The Monetary Policy Committee (MPC) of the Central Bank of Nigeria (CBN) has retained lending rate at 14 per cent, saying a rate cut will worsen inflation.
The CBN Governor, Mr Godwin Emefiele, said this in Abuja on Tuesday while briefing newsmen on the outcome of the first MPC meeting for the year.
Emefiele further explained that a rate cut would further destabilise the already volatile foreign exchange market.
“The committee further noted that Inflationary pressures would begin to subside as non-oil output recovers and the naira exchange rate stabilises.
“Until then, it stressed, a rate cut would worsen the inflationary conditions, stunt growth and undermine the current outlook for stability in the foreign exchange market. `
“The committee also feels that doing so would further aggravate demand pressures while undermining existing income levels in the face of the already expansionary monetary policy and increasing inflationary pressures, which will make the economy unattractive for foreign and domestic investment.
“Given these limitations, the committee was reluctant to lower the policy rate on this occasion, but remained committed to doing so when the conditions permit.’’

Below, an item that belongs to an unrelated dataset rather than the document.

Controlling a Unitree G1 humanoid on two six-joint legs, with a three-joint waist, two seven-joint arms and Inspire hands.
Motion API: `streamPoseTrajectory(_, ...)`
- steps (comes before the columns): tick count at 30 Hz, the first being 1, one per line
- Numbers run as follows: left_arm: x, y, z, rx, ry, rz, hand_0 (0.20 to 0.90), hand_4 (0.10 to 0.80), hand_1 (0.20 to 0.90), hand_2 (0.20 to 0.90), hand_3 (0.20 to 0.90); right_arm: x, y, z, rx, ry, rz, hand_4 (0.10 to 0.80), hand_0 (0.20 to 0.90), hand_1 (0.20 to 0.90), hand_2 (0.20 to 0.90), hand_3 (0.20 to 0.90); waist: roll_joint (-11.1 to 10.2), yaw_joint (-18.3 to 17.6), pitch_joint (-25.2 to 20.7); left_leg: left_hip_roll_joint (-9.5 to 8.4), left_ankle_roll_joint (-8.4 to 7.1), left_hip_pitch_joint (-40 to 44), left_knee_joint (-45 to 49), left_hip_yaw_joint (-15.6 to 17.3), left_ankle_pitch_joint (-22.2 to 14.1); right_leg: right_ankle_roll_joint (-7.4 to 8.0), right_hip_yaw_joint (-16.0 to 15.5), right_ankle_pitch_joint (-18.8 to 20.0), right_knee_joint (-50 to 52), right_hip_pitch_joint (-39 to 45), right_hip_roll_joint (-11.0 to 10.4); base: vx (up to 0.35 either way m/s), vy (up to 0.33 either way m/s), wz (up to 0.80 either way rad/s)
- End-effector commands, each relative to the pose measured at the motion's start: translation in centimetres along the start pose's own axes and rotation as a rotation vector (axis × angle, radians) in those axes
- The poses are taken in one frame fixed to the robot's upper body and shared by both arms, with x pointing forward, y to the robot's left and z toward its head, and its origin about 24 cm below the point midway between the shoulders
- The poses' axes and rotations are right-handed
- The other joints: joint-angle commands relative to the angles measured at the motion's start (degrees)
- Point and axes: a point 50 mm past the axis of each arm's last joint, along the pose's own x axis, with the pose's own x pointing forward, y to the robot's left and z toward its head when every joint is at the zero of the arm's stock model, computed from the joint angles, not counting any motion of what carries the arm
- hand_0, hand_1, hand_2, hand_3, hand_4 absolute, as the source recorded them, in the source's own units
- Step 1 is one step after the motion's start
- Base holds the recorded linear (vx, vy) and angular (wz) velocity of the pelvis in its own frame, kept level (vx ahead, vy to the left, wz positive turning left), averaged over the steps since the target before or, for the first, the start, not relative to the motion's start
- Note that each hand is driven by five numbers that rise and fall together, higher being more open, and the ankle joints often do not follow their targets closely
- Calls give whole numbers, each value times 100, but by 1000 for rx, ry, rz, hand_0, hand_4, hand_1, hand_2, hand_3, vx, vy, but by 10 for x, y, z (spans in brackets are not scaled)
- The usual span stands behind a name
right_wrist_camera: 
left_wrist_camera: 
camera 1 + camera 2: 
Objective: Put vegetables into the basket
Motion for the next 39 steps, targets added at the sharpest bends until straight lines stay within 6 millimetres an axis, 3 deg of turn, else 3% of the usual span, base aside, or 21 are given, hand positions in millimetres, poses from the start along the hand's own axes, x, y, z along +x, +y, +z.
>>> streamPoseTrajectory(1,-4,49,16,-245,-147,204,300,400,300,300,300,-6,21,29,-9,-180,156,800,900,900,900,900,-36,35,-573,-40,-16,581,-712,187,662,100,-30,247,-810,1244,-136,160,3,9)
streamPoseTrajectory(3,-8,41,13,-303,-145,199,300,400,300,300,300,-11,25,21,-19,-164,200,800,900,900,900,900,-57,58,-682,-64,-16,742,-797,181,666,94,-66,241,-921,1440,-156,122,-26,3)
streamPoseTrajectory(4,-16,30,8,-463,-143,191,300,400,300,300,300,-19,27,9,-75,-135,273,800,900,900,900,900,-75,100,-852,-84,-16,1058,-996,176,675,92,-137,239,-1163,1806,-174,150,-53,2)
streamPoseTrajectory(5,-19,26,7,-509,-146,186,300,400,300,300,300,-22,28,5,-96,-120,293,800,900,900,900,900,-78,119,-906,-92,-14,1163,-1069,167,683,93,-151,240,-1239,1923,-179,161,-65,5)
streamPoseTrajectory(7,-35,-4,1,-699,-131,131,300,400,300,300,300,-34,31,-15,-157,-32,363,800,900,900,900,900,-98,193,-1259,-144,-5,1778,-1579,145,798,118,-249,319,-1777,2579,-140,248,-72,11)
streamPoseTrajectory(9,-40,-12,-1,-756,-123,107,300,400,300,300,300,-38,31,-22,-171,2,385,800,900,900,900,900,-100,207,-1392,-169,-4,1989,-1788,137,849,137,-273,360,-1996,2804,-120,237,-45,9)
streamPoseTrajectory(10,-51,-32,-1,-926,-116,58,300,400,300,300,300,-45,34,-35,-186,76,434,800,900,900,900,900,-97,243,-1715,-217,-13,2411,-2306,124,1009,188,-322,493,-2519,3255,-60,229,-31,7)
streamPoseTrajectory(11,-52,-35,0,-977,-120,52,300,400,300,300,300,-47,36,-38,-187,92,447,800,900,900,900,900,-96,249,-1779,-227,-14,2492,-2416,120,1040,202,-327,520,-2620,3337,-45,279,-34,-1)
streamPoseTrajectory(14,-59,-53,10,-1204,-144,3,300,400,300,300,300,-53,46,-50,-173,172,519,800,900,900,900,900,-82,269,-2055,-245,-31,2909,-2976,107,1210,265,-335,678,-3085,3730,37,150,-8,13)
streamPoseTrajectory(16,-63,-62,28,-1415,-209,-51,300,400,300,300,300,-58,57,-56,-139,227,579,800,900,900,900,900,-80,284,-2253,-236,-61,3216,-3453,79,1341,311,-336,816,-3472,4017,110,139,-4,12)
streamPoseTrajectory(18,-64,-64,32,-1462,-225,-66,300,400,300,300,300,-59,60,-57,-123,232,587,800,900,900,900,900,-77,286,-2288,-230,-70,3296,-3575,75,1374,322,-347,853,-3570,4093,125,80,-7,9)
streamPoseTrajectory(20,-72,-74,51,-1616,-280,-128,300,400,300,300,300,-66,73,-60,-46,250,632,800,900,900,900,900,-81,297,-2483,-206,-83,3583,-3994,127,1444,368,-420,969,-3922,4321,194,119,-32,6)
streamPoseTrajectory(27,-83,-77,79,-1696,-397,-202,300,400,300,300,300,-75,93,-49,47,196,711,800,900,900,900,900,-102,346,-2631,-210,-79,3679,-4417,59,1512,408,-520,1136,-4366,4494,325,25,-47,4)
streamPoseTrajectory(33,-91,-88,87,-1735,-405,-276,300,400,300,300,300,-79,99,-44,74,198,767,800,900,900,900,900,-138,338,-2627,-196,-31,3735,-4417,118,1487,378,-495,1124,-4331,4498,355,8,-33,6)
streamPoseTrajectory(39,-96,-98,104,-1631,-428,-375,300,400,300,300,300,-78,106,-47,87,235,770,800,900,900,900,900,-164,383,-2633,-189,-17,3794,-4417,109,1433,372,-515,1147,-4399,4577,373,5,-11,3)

Emefiele said the committee unanimously voted to retain the Monetary Policy Rate (MPR) at 14 per cent, maintain the Cash Reserve Ratio at 22.5 per cent and then keep the Liquidity Ratio at 30 per cent.
Also, the Asymmetric corridor was retained at +200 and -500 basis points around MPR.
The News Agency of Nigeria (NAN) reports that since July 2016, there has been no major monetary policy change.
The CBN chief said the domestic economy and the uncertainties in the global environment also informed the decision of the committee.
He said the rising wave of nationalistic ideologues across Western countries, the re-evaluation of trade agreements and the monetary policy in the United States, would impact on other countries, including Nigeria.
“The uncertainties underpinning the implementation of Brexit and the apparent retreat from globalisation and free trade were also important points of reflection.
“In recognition of the inevitable structural shift in the global economy, the committee reiterates the need to look inward look and hasten economic diversification to support the economy and improve life of Nigerians,’’ he said.
Emefiele spoke of the need for a greater coordination of monetary and fiscal policy to reflate the economy.
“The committee is of the view that the scarcity of foreign exchange, low fiscal activity, high energy prices and the accumulation of salary arrears cannot be directly ameliorated by monetary policy actions.
“The committee hopes that the recent increase in oil prices would be complemented by production gains to provide the needed tailwinds to sustainable economic activity.
“In that regard, the committee commends the commitment of the fiscal authorities to step up efforts to fill the aggregate demand gap through a speedy resolution of the domestic indebtedness of the federal government to states and local contractors.
“ The committee believes that doing so will aid the effort towards economic recovery,’’ he said.
Emefiele said the committee urges relevant authorities to ensure the quick passage of the 2017 budget and to seriously consider using the Public Private Partnership in its infrastructure development programme.
He stated that doing so will cushion the economy against any possible shocks where there is a shortfall in budgeted revenue.
While fielding questions from newsmen, Emefiele reiterated that the bank would continue to give priority to importers of industrial raw materials, equipment and agric inputs in terms of foreign exchange allocation.
He said the country’s foreign reserves had risen to about 28.9 billion dollars due to rising oil prices.
He said in spite of that, the bank would continue to be prudent in managing the country’s foreign reserves.